(Records from a dataset)
++++++
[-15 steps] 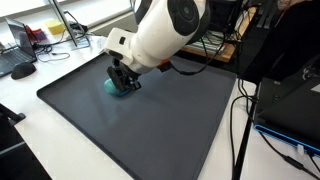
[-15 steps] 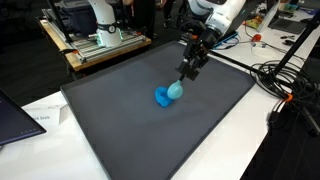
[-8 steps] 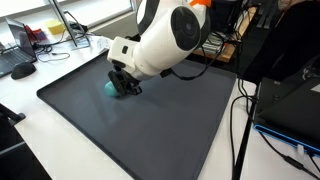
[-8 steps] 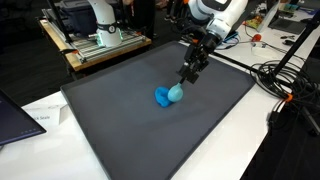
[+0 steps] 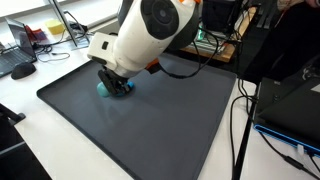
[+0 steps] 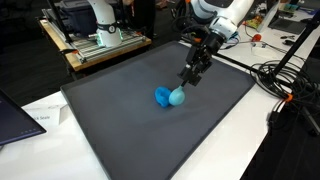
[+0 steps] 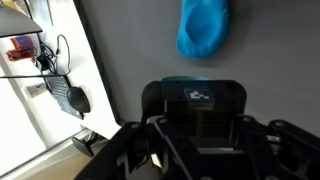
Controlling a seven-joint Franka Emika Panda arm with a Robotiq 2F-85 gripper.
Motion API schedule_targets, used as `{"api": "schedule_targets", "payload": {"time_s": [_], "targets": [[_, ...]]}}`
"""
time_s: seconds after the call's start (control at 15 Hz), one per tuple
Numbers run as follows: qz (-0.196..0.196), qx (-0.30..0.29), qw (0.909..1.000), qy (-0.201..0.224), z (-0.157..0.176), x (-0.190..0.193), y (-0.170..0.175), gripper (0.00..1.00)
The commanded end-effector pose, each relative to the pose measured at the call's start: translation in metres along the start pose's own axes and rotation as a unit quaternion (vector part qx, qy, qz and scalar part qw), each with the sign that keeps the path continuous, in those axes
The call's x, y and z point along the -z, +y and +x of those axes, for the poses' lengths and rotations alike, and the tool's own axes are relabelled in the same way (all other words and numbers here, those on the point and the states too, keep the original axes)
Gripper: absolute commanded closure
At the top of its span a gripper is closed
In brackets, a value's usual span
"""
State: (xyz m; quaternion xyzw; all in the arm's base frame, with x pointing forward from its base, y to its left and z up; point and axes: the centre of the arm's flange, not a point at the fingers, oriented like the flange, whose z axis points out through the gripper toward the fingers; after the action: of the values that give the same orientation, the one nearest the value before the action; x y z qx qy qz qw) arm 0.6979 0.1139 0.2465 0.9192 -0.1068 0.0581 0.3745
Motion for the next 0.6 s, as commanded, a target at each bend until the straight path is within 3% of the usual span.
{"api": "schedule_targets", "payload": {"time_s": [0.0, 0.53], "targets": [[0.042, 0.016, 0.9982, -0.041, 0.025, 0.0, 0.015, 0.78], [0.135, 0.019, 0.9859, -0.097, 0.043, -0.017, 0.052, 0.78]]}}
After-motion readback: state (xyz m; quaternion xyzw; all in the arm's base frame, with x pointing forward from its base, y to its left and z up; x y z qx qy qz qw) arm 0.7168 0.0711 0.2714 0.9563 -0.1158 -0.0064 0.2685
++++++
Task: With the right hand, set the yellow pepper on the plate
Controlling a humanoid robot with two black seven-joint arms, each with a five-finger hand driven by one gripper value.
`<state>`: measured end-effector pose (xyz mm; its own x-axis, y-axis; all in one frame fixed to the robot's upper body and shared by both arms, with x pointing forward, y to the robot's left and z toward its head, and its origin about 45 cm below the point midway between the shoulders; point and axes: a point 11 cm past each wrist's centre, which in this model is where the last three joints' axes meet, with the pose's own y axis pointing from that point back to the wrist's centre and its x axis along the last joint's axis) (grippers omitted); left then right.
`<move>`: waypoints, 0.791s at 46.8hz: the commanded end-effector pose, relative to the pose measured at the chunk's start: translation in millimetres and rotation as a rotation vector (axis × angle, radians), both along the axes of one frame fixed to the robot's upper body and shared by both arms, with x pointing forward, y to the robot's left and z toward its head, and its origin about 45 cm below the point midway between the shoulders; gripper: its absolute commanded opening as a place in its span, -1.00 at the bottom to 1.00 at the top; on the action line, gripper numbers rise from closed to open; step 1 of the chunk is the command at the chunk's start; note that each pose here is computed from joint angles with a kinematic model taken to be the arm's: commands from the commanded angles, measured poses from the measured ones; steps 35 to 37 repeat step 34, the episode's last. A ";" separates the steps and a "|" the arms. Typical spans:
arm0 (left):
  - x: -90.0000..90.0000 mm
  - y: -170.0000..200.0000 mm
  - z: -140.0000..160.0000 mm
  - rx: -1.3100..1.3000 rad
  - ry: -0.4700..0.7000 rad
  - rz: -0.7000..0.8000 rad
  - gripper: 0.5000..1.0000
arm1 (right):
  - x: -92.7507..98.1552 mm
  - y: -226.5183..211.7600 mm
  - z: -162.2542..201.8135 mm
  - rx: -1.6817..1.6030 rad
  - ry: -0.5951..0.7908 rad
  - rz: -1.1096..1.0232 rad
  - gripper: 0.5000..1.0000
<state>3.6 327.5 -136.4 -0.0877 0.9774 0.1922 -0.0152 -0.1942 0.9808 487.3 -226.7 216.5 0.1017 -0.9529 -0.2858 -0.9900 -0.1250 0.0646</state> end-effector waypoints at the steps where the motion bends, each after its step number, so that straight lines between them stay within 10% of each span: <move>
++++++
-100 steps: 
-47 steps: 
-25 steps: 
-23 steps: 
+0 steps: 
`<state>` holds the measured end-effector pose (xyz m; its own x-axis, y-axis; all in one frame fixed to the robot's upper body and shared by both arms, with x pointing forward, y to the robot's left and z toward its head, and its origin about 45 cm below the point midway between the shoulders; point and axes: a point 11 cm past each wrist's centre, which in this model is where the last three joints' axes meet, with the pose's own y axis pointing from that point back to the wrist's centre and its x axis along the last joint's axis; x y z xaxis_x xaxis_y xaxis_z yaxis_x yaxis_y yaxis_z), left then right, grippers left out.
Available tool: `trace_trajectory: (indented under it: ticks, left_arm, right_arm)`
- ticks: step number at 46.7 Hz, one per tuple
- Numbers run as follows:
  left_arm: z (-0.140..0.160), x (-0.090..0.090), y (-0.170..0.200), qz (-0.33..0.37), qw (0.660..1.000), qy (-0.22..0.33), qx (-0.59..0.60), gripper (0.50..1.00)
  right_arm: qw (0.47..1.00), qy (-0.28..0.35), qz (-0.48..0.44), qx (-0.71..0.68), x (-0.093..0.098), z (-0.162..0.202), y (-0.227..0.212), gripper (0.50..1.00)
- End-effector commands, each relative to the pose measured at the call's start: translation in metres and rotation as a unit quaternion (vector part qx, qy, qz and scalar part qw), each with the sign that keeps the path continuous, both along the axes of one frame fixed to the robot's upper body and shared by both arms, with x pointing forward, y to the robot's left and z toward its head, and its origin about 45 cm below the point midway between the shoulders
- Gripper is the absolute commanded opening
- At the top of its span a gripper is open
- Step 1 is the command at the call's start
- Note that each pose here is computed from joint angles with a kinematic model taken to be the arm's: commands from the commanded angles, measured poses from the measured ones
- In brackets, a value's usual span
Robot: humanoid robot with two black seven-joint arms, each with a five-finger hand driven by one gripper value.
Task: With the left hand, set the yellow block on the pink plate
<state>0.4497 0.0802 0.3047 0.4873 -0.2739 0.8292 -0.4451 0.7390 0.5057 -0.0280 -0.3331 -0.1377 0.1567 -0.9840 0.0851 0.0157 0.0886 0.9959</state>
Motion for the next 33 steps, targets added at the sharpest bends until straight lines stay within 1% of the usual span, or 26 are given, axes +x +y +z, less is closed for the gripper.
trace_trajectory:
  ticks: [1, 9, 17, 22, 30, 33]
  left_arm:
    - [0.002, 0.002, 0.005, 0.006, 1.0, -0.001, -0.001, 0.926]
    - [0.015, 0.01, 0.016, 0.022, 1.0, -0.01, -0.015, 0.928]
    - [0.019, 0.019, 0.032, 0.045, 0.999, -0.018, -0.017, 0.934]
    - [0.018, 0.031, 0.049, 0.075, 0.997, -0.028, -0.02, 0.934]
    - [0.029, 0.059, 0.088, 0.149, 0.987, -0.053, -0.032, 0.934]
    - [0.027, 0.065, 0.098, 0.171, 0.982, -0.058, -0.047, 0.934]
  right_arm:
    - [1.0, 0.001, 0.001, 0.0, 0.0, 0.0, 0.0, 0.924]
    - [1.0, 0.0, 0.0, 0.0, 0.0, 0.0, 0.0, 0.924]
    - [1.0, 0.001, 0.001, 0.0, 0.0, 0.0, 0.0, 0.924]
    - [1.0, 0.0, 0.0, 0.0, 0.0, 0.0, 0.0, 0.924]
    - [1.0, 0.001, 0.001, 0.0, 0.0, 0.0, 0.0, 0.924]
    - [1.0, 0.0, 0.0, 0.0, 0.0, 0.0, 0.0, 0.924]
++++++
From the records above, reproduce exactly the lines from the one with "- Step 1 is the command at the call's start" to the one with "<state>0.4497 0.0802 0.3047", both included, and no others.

- Step 1 is the command at the call's start
- Note that each pose here is computed from joint angles with a kinematic model taken to be the arm's: commands from the commanded angles, measured poses from the measured ones
- In brackets, a value's usual span
Robot: humanoid robot with two black seven-joint arms, each with a five-finger hand driven by one gripper value.
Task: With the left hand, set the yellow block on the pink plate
<state>0.4497 0.0802 0.3047 0.4873 -0.2739 0.8292 -0.4451 0.7390 0.5057 -0.0280 -0.3331 -0.1377 0.1567 -0.9840 0.0851 0.0157 0.0886 0.9959</state>

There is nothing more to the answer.